What is being asked: The answer must consist solely of the lines from the one containing "black pinstriped shirt: x=192" through the last line of the records below, repeated exactly, with all pictures omitted.

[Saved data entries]
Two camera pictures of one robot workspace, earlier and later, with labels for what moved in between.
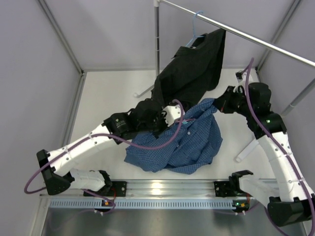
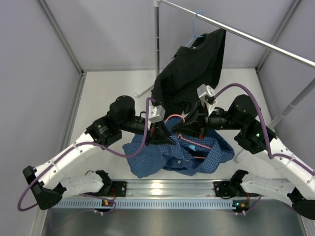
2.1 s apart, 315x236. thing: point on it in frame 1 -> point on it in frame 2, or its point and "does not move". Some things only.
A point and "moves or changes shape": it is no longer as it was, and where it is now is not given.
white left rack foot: x=138 y=95 does not move
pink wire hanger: x=184 y=120 moves or changes shape
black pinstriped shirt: x=192 y=72 does not move
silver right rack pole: x=299 y=98 does not move
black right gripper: x=222 y=103 -> x=191 y=127
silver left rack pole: x=156 y=7 does not move
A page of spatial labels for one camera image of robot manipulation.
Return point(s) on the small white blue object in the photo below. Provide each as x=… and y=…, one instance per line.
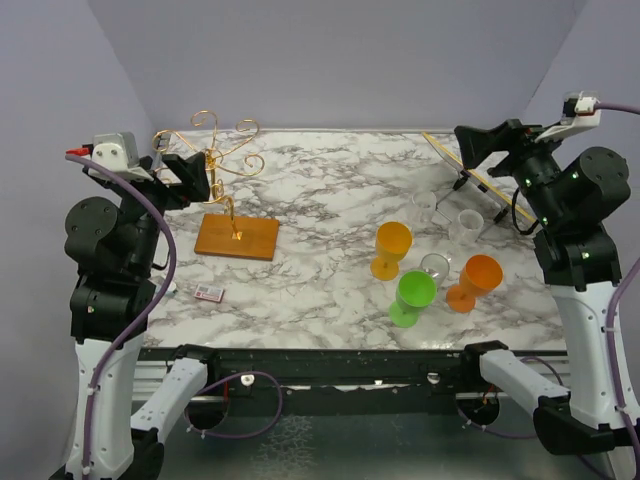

Exercise result:
black pinstriped shirt: x=192 y=72 does not move
silver right rack pole: x=299 y=98 does not move
black right gripper: x=222 y=103 -> x=191 y=127
silver left rack pole: x=156 y=7 does not move
A page of spatial labels for one camera image of robot manipulation.
Return point(s) on the small white blue object in the photo below. Provide each as x=… and y=…, one instance per line.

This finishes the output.